I am a nocoder. I’ve been one since late 2016 when my first boss post-college showed me the magic of Zapier + Slack integrations. I only started building on the no-code stack, or what I call the WATZ stack, in 2017. I started a content marketing marketplace called PubLoft, and I needed a way for us to grow without hiring a developer. I remember one of PubLoft’s first customers, Fountain, introduced me to Airtable and my life would never be the same. Admittedly, It took me a little while to get on the Airtable train. I didn’t understand why I should use Airtable over Google Sheets.

“Is the only benefit is that it’s colorful?” - Me in 2017

It was only when I started using Airtable “all in”, did I see its capabilities and see its potential to be the #1 no-code tool for founders. Today, Airtable is my go-to database and spreadsheet software, and my sheets profile has webs draping down from the tabs. I am convinced that Airtable will be the database of no code for the next 10 years, so I think it’s in your best interest to understand it.

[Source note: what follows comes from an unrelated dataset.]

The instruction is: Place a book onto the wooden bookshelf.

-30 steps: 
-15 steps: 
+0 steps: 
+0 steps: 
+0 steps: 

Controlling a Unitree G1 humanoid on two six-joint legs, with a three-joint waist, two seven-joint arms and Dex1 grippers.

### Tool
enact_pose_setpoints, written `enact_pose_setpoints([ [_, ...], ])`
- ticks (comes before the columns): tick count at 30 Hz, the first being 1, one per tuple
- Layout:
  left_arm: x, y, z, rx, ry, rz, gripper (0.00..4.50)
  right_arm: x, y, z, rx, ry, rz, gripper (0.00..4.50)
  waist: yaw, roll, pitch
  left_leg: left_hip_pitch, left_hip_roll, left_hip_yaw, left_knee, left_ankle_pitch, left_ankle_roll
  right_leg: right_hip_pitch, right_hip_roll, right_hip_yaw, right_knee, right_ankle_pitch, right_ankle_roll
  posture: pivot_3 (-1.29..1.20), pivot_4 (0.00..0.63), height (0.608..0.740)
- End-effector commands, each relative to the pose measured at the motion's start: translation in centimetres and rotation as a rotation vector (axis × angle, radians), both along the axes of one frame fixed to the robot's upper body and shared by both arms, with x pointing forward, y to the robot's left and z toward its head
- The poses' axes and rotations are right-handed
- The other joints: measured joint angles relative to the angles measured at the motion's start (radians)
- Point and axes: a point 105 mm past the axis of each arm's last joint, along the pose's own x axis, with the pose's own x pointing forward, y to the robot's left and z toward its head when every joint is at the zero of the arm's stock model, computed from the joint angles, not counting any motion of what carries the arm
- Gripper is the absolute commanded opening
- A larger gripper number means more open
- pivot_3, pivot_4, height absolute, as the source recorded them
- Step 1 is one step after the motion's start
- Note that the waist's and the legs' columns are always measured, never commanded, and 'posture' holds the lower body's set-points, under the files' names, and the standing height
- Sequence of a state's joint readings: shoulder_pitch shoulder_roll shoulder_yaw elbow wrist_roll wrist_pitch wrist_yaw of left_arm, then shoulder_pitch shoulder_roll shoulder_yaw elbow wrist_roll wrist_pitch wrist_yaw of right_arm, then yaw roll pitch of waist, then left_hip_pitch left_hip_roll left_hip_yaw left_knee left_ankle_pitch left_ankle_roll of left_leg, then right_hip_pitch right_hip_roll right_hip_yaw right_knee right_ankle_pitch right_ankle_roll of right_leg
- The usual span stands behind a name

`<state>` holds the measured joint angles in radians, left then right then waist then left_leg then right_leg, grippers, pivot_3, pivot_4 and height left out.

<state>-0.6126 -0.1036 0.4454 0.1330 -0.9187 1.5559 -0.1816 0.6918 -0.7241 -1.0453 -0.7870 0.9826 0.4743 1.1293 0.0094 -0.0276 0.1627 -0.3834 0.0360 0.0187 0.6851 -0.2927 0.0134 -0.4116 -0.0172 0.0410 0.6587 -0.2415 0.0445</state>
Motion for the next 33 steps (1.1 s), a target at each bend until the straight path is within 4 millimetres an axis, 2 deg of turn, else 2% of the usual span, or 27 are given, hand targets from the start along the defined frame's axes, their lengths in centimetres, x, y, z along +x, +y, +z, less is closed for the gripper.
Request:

This post will be a deep dive on Airtable, how it works, what you can do with it, and how you can use it as a core part of your no code stack. Before we get into this post, I want to make clear, this is not a post on why or how Airtable is different or better than Excel. If you love excel, use it. I’ve never been a big Excel user, so Airtable was just the software I clung to. It’s magical for me. So if you’re reading this trying to figure out how Excel is better than Airtable, go somewhere else. This is for people who want to understand and master Airtable, simply because of how many amazing things that can be done with it.

What is Airtable?

Airtable is a spreadsheet + database combined, in a user-friendly environment. On a basic level, that is all Airtable is. When log into Airtable, it will look something like this.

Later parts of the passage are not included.